:: WHAT NEEDS TO BE DONE ::
Provide the entries once more, identical in every word.

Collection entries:
=-=-=-=-=
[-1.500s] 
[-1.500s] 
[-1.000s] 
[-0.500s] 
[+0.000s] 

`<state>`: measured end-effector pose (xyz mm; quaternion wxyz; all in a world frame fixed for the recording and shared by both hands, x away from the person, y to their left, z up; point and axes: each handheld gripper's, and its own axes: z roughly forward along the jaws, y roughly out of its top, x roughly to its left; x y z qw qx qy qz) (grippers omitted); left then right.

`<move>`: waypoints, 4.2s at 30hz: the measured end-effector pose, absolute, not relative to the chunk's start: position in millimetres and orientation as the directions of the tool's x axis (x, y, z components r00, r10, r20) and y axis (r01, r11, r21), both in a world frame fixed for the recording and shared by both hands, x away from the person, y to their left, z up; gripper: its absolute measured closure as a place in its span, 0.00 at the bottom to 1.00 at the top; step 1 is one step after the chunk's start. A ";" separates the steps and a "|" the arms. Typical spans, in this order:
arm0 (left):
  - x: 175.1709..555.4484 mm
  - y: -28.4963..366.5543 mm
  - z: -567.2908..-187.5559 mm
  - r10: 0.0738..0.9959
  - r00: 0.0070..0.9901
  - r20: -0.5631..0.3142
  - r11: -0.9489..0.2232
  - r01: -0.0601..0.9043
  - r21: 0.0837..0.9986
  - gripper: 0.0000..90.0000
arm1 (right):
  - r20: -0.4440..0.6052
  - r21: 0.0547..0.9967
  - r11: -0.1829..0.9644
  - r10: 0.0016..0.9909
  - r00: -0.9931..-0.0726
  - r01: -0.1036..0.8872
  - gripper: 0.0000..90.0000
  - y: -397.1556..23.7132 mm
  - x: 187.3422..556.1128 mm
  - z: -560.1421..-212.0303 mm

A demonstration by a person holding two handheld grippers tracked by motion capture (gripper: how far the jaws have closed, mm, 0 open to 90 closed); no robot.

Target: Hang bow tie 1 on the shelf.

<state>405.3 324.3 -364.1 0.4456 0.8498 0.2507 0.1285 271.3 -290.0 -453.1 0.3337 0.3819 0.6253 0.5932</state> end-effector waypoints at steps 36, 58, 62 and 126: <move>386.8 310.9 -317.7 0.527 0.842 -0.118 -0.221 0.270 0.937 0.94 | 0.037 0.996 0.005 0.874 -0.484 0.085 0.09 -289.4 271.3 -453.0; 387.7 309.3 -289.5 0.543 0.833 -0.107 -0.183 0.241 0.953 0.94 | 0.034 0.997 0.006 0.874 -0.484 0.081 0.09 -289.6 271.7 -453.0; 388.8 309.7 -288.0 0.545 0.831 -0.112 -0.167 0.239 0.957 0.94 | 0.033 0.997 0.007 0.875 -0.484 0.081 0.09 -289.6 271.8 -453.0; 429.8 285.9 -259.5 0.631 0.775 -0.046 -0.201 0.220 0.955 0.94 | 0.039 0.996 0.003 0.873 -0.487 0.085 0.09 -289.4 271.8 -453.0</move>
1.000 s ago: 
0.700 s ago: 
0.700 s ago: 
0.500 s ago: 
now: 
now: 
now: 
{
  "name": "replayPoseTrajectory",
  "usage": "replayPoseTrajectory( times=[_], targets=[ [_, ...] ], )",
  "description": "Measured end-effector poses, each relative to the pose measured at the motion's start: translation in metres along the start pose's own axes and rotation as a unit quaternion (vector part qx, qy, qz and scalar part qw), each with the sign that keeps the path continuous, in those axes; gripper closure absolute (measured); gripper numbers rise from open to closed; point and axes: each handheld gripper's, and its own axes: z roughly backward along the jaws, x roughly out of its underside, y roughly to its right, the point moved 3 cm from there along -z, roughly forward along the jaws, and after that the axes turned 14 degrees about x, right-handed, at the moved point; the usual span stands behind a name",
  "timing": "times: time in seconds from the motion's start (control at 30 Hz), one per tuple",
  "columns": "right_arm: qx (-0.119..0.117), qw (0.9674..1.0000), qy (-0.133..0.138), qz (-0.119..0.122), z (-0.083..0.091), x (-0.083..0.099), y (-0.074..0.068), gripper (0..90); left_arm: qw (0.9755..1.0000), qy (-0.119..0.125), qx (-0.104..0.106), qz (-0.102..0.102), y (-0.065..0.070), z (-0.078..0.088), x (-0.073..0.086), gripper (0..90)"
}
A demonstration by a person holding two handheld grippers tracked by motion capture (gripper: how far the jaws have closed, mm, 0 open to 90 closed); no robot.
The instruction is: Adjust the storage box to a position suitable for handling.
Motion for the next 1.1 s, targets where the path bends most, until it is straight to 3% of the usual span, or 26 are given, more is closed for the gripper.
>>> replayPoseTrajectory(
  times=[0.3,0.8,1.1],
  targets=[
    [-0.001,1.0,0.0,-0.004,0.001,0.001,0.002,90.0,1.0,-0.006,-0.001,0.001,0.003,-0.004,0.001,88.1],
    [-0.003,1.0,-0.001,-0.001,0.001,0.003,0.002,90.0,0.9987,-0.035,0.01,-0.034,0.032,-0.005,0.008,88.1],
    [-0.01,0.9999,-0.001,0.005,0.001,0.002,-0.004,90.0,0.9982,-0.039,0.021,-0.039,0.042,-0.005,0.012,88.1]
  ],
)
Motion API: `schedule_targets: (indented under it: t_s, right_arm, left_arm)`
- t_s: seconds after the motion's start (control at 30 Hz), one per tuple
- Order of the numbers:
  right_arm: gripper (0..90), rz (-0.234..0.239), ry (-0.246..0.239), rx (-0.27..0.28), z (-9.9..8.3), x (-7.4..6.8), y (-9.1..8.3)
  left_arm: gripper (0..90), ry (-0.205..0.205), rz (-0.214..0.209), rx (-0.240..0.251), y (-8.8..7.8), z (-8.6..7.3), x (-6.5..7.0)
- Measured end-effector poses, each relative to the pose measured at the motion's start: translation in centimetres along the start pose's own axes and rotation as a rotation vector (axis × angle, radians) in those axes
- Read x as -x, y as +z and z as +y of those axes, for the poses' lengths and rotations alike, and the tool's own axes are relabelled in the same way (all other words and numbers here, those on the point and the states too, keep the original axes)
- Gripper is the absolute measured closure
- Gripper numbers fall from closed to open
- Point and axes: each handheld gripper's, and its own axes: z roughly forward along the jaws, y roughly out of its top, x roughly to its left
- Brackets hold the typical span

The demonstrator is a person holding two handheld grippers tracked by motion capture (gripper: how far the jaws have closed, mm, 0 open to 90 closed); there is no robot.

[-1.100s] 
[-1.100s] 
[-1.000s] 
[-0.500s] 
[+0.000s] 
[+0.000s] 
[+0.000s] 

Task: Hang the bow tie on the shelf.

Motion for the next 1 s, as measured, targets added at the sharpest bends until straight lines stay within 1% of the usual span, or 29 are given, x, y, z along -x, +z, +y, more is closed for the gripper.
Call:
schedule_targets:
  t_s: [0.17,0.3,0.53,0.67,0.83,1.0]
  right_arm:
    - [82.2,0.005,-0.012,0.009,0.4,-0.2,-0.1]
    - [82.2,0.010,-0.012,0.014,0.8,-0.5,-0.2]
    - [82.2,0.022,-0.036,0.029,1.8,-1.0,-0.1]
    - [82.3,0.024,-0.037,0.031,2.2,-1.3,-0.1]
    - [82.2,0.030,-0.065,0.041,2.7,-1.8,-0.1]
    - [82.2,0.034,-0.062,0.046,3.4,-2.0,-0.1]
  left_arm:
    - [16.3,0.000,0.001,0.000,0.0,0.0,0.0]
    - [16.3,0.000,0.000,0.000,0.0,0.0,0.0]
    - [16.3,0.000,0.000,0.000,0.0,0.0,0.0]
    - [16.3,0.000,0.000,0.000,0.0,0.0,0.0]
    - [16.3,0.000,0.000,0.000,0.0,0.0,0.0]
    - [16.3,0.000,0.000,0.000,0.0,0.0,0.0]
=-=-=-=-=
:: EXERCISE ANSWER ::
[-1.500s] 
[-1.500s] 
[-1.000s] 
[-0.500s] 
[+0.000s] 

`<state>`: measured end-effector pose (xyz mm; quaternion wxyz; all in a world frame fixed for the recording and shared by both hands, x away from the person, y to their left, z up; point and axes: each handheld gripper's, and its own axes: z roughly forward along the jaws, y roughly out of its top, x roughly to its left; x y z qw qx qy qz) (grippers omitted); left then right.

`<move>`: waypoints, 4.2s at 30hz: the measured end-effector pose, absolute, not relative to the chunk's start: position in millimetres and orientation as the directions of the tool's x axis (x, y, z components r00, r10, r20) and y axis (r01, r11, r21), both in a world frame fixed for the recording and shared by both hands, x away from the person, y to their left, z up; gripper: its absolute measured closure as a place in its span, 0.00 at the bottom to 1.00 at the top; step 1 is one step after the chunk's start. A ";" separates the steps and a "|" the arms. Typical spans, in this order:
arm0 (left):
  - x: 175.1709..555.4484 mm
  - y: -28.4963..366.5543 mm
  - z: -567.2908..-187.5559 mm
  - r10: 0.0738..0.9959
  - r00: 0.0070..0.9901
  - r20: -0.5631..0.3142
  - r11: -0.9489..0.2232
  - r01: -0.0601..0.9043
  - r21: 0.0837..0.9986
  - gripper: 0.0000..90.0000
arm1 (right):
  - r20: -0.4440..0.6052
  - r21: 0.0547..0.9967
  - r11: -0.1829..0.9644
  - r10: 0.0016..0.9909
  - r00: -0.9931..-0.0726
  - r01: -0.1036..0.8872
  - gripper: 0.0000..90.0000
  - y: -397.1556..23.7132 mm
  - x: 187.3422..556.1128 mm
  - z: -560.1421..-212.0303 mm

A demonstration by a person holding two handheld grippers tracked by motion capture (gripper: how far the jaws have closed, mm, 0 open to 90 closed); no robot.

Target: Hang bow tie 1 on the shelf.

<state>405.3 324.3 -364.1 0.4456 0.8498 0.2507 0.1285 271.3 -290.0 -453.1 0.3337 0.3819 0.6253 0.5932</state> end-effector waypoints at steps 36, 58, 62 and 126: <move>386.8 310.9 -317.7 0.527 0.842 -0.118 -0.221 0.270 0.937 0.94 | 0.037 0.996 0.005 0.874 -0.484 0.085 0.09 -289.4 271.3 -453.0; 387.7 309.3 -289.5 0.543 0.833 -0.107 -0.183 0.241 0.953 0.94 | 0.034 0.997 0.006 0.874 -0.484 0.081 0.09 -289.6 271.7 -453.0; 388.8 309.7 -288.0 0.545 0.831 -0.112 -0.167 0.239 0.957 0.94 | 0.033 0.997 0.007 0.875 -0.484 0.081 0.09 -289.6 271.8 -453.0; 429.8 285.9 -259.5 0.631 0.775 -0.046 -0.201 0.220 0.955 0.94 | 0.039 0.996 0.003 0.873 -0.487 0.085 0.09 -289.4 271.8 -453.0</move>
1.000 s ago: 
0.700 s ago: 
0.700 s ago: 
0.500 s ago: 
now: 
now: 
now: 
{
  "name": "replayPoseTrajectory",
  "usage": "replayPoseTrajectory( times=[_], targets=[ [_, ...] ], )",
  "description": "Measured end-effector poses, each relative to the pose measured at the motion's start: translation in metres along the start pose's own axes and rotation as a unit quaternion (vector part qx, qy, qz and scalar part qw), each with the sign that keeps the path continuous, in those axes; gripper closure absolute (measured); gripper numbers rise from open to closed; point and axes: each handheld gripper's, and its own axes: z roughly backward along the jaws, x roughly out of its underside, y roughly to its right, the point moved 3 cm from there along -z, roughly forward along the jaws, and after that the axes turned 14 degrees about x, right-handed, at the moved point; the usual span stands behind a name",
  "timing": "times: time in seconds from the motion's start (control at 30 Hz), one per tuple",
  "columns": "right_arm: qx (-0.119..0.117), qw (0.9674..1.0000), qy (-0.133..0.138), qz (-0.119..0.122), z (-0.083..0.091), x (-0.083..0.099), y (-0.074..0.068), gripper (0..90); left_arm: qw (0.9755..1.0000), qy (-0.119..0.125), qx (-0.104..0.106), qz (-0.102..0.102), y (-0.065..0.070), z (-0.078..0.088), x (-0.073..0.086), gripper (0..90)"
}
A demonstration by a person holding two handheld grippers tracked by motion capture (gripper: how far the jaws have closed, mm, 0 open to 90 closed); no robot.
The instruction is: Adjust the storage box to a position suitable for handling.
Motion for the next 1.1 s, targets where the path bends most, until it is straight to 3% of the usual span, or 26 are given, more is closed for the gripper.
>>> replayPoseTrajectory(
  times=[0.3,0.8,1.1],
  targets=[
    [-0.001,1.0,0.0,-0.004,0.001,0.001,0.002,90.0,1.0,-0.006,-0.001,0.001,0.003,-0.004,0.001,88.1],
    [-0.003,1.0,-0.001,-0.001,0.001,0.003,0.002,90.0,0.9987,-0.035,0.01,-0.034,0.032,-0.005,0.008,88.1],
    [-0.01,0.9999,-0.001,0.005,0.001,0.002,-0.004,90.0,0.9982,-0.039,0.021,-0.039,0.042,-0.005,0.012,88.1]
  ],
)
Motion API: `schedule_targets: (indented under it: t_s, right_arm, left_arm)`
- t_s: seconds after the motion's start (control at 30 Hz), one per tuple
- Order of the numbers:
  right_arm: gripper (0..90), rz (-0.234..0.239), ry (-0.246..0.239), rx (-0.27..0.28), z (-9.9..8.3), x (-7.4..6.8), y (-9.1..8.3)
  left_arm: gripper (0..90), ry (-0.205..0.205), rz (-0.214..0.209), rx (-0.240..0.251), y (-8.8..7.8), z (-8.6..7.3), x (-6.5..7.0)
- Measured end-effector poses, each relative to the pose measured at the motion's start: translation in centimetres along the start pose's own axes and rotation as a rotation vector (axis × angle, radians) in those axes
- Read x as -x, y as +z and z as +y of those axes, for the poses' lengths and rotations alike, and the tool's own axes are relabelled in the same way (all other words and numbers here, those on the point and the states too, keep the original axes)
- Gripper is the absolute measured closure
- Gripper numbers fall from closed to open
- Point and axes: each handheld gripper's, and its own axes: z roughly forward along the jaws, y roughly out of its top, x roughly to its left
- Brackets hold the typical span

The demonstrator is a person holding two handheld grippers tracked by motion capture (gripper: how far the jaws have closed, mm, 0 open to 90 closed); there is no robot.

[-1.100s] 
[-1.100s] 
[-1.000s] 
[-0.500s] 
[+0.000s] 
[+0.000s] 
[+0.000s] 

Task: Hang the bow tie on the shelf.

Motion for the next 1 s, as measured, targets added at the sharpest bends until straight lines stay within 1% of the usual span, or 29 are given, x, y, z along -x, +z, +y, more is closed for the gripper.
Call:
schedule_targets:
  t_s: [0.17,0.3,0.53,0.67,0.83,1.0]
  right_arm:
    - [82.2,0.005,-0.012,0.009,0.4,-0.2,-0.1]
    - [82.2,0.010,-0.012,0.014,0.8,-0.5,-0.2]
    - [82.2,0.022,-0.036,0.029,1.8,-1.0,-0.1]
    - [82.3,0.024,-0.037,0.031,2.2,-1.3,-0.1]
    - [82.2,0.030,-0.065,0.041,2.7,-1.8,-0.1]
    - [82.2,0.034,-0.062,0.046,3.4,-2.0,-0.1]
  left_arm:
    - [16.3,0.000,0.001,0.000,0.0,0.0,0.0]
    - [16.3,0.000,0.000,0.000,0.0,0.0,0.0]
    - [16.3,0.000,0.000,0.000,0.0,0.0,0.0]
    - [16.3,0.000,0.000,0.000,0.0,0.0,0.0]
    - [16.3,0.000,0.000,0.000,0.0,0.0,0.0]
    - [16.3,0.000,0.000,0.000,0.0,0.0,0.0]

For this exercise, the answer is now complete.